Join two datasets together (x and y):

  1. full_join: it can join and return all rows and columns from two datasets by a common variable. Where there are not matching values, returns NA for the missing one.
  2. left_join: it can return all rows from x and all columns from x and y. Rows in x with no match in y will have NA values in the new columns. If there are multiple matches between x and y, all combinations of the matches are returned.
  3. right_join: it can return all rows from y, and all columns from x and y. Rows in y with no match in x will have NA values in the new columns. If there are multiple matches between x and y, all combinations of the matches are returned.
  4. inner_join: it can return all rows from x where there are matching values in y, and all columns from x and y. If there are multiple matches between x and y, all combination of the matches are returned.

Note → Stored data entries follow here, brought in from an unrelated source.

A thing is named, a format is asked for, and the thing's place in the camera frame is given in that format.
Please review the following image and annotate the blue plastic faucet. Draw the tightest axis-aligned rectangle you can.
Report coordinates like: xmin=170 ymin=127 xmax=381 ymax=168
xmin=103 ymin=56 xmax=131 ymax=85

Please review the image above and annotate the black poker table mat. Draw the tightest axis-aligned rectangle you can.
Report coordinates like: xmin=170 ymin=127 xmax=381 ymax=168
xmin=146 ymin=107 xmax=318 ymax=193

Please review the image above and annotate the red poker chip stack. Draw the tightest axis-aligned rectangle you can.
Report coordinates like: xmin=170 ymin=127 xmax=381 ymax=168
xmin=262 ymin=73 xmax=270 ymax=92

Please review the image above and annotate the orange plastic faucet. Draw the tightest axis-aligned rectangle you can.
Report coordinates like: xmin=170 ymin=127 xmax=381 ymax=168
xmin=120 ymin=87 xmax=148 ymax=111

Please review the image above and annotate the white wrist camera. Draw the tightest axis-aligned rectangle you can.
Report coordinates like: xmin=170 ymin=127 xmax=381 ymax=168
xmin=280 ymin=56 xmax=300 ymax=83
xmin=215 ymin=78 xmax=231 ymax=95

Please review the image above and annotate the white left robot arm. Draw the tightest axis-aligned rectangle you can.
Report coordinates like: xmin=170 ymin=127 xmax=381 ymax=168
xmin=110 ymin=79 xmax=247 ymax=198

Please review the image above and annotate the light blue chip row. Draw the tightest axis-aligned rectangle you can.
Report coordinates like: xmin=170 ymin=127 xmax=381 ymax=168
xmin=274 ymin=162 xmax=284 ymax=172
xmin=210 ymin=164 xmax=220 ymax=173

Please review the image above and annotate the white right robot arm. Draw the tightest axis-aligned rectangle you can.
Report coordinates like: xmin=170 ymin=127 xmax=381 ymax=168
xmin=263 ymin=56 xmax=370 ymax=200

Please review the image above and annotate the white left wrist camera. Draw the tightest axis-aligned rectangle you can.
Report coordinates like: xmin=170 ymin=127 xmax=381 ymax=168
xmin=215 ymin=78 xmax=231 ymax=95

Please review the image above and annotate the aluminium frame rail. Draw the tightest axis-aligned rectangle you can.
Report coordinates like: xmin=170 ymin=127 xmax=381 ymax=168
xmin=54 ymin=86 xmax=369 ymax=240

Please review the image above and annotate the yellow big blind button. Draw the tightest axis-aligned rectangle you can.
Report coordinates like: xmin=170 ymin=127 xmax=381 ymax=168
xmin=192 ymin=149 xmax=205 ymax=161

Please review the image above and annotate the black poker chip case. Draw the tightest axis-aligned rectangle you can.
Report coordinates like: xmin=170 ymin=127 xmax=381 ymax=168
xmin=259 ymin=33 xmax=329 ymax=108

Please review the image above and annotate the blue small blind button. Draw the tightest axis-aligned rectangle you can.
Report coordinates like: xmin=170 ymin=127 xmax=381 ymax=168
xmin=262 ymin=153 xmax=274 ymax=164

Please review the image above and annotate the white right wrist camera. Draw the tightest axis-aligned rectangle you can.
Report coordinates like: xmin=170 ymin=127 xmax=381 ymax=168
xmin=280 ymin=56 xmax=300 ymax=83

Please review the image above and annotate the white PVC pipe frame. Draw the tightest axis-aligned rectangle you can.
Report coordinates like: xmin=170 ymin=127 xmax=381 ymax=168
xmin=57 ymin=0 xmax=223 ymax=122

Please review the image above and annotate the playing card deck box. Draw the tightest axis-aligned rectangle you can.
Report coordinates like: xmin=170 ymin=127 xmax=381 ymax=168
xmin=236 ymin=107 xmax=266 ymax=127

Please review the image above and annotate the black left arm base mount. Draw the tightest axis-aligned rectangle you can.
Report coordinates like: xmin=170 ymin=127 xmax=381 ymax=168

The functions which are used to fix typos: The stringr package is a part of the tidyverse and provides lots of options for working with character strings

  1. str_replace: it allows us to replace parts of strings that match a certain pattern with another pattern.
  2. str_detect: it will return a TRUE or FALSE depending on if the pattern specified is detected.
  3. str_to_sentence: it can change a string to ‘sentence case’ which starts with a capitalized letter and the rest of the letters are lowercase.
  4. str_replace_all: it can replace all instances of the specified pattern while str_replace() only replaces the first instance.
  5. str_remove: it is a shortcut for str_replace() where the replacement is ‘nothing’.